#1 Organization: Technical presentations should contain an agenda/outline and a summary. It's always good to tell the audience what you're going to tell them and then summarize what you told them at the end.
#2 Conclusions not Guesses: Provide conclusions when presenting data. When charts/graphs are shown let the audience know the conclusion - what the information tells us. Don't expect the audience to draw their own conclusions from data, there will be many many questions which may not be relevant to the discussion.
#3 Fonts & Colors: Use large fonts. A funny rule of thumb is Mean Age - 10. If your audience is an average of 50 years old, use a font size of 40!! Avoid using colors which do not mesh well on a projector. For example, using a black background with dark blue lines is almost impossible to see on a projector.

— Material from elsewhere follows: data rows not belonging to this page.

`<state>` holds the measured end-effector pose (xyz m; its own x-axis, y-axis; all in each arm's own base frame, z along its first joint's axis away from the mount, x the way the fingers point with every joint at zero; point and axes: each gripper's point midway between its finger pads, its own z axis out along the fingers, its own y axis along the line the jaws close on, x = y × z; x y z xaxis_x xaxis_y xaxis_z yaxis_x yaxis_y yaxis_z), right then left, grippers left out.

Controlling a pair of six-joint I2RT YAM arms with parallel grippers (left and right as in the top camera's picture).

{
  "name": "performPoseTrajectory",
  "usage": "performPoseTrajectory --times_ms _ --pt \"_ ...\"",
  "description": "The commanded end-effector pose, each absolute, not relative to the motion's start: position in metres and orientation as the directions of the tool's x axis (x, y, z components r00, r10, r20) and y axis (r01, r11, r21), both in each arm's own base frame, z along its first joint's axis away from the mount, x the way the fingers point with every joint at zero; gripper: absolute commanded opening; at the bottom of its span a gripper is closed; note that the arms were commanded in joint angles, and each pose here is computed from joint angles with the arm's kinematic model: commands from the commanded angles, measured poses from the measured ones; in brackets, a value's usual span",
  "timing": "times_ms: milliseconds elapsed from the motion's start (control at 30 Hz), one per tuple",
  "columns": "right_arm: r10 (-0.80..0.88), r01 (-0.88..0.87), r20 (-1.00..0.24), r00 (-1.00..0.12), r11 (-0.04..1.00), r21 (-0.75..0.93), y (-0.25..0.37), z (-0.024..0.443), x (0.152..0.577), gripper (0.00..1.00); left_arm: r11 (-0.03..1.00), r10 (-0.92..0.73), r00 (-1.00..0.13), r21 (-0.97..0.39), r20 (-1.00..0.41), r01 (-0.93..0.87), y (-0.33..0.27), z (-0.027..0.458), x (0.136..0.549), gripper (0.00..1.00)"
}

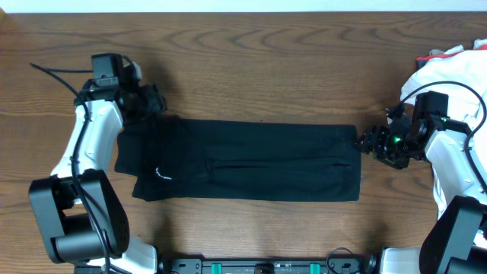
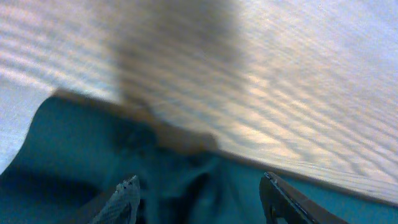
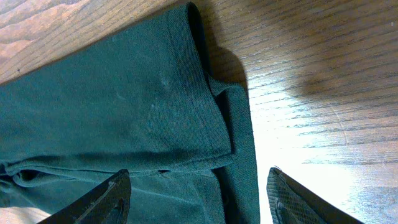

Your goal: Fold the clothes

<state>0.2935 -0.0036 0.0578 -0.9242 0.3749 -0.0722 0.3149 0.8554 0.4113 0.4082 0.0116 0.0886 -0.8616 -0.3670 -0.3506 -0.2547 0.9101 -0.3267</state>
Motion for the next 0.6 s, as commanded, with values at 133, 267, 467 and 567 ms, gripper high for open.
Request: performPoseTrajectory --times_ms 133,267,467,567 --pt "0.379 0.307 -0.097 -0.92 0.854 0.42 -0.005 0.065 0.297 0.68 0.92 -0.355 -0.903 -0.262 -0.242 -0.291 -0.01 0.04 0.401 0.64" --pt "0.379 0.308 -0.094 -0.921 0.853 0.42 -0.005 0.065 0.296 0.68 0.92 -0.353 -0.916 -0.248 -0.193 -0.302 -0.011 0.018 0.397 0.63" --pt "0.379 0.31 -0.091 -0.921 0.853 0.42 -0.005 0.065 0.295 0.68 0.922 -0.353 -0.911 -0.249 -0.214 -0.298 -0.01 0.009 0.406 0.41" --pt "0.379 0.312 -0.086 -0.921 0.853 0.419 -0.004 0.065 0.294 0.68 0.923 -0.353 -0.909 -0.241 -0.22 -0.301 -0.008 0.009 0.407 0.19"
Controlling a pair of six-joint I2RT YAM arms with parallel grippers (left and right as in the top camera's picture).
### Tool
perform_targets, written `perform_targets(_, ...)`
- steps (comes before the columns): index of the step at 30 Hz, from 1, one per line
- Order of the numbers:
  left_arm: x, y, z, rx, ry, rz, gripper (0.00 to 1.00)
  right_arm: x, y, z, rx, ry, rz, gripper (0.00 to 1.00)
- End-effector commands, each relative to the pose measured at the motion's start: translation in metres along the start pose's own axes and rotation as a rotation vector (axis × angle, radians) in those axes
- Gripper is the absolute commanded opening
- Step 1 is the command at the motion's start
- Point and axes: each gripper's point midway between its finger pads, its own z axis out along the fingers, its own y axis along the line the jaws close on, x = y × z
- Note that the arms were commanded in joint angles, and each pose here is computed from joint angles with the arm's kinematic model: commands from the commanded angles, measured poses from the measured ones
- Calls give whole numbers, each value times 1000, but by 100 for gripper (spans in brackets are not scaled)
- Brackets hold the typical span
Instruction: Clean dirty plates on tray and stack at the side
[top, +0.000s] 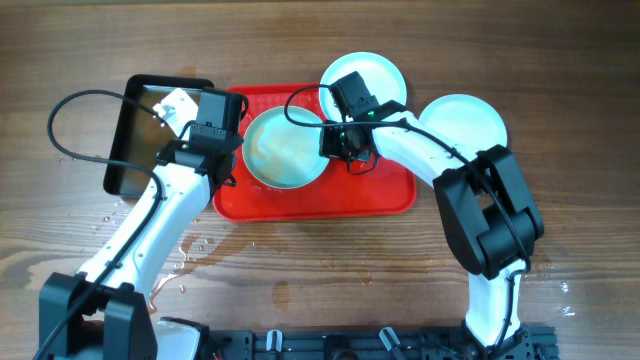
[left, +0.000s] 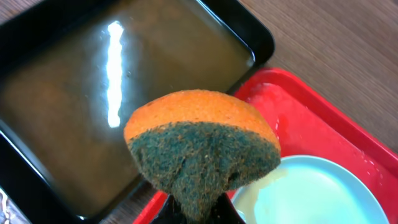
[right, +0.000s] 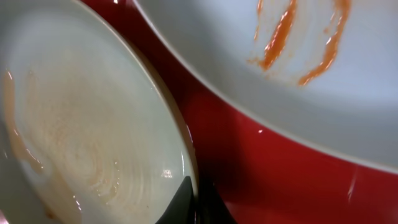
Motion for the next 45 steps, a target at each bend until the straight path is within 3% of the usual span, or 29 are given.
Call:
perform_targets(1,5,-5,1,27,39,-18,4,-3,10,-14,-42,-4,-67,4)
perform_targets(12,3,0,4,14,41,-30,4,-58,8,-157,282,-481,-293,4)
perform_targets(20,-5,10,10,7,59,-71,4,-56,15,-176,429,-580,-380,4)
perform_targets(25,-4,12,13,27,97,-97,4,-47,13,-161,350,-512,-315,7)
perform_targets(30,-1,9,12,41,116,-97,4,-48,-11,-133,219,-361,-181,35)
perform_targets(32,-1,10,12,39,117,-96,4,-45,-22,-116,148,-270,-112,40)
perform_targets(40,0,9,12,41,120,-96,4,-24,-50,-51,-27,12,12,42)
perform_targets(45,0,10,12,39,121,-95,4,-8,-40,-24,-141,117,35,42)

#4 Labels & Legends: All charts should be clearly labeled and should always contain a nice legend. When using multiple slides to present similar data, use the SAME scale on all the plots, this helps the reader calibrate easily to better comprehend the message.
#5 Anticipate & Be Ready: Anticipate questions that might come up and be ready to answer - or better yet keep these from coming up.
#6 "I don't know" is better than making stuff up. It's best to say, "I'm not sure" than to try and fumble your way through and guess at information.
#7 Stand Up!! Stand and speak so everyone can hear. Look at your audience, speak clearly, and make sure you are speaking loud enough so the room can hear.
#8 Technical Accuracy: Technical accuracy is king. If calculations, data, information is incorrect early, your entire presentation will be difficult. Unfortunately (or Fortunately in some cases), it's human nature to find faults, so make sure conclusions are correct, calculations are correct, and the data supports conclusions.
#9 Pace, don't run.. walk: You are taking your audience on a journey. No need to run. Keep a steady slow pace, speaking clearly, and slow enough for folks to follow. Don't directly read the slides, if you need notes it's best to print out notes to read. Reading the exact bullets on your slides is a no no. This approach is boring for everyone. Slides should simply highlight the points you are making verbally.
#10 Number of Slides: Plan on 3 minutes per slide. If you have a large amount of data, plan on 5 minutes per slide to explain the information and answer any questions.
#11 Nervous? Show up early and give your presentation to an empty room. If you get really nervous speaking in front of groups, it really helps to show up early, walk around the room, and present the presentation to an empty room. Practice is very important. If you can have someone sit and review this really helps.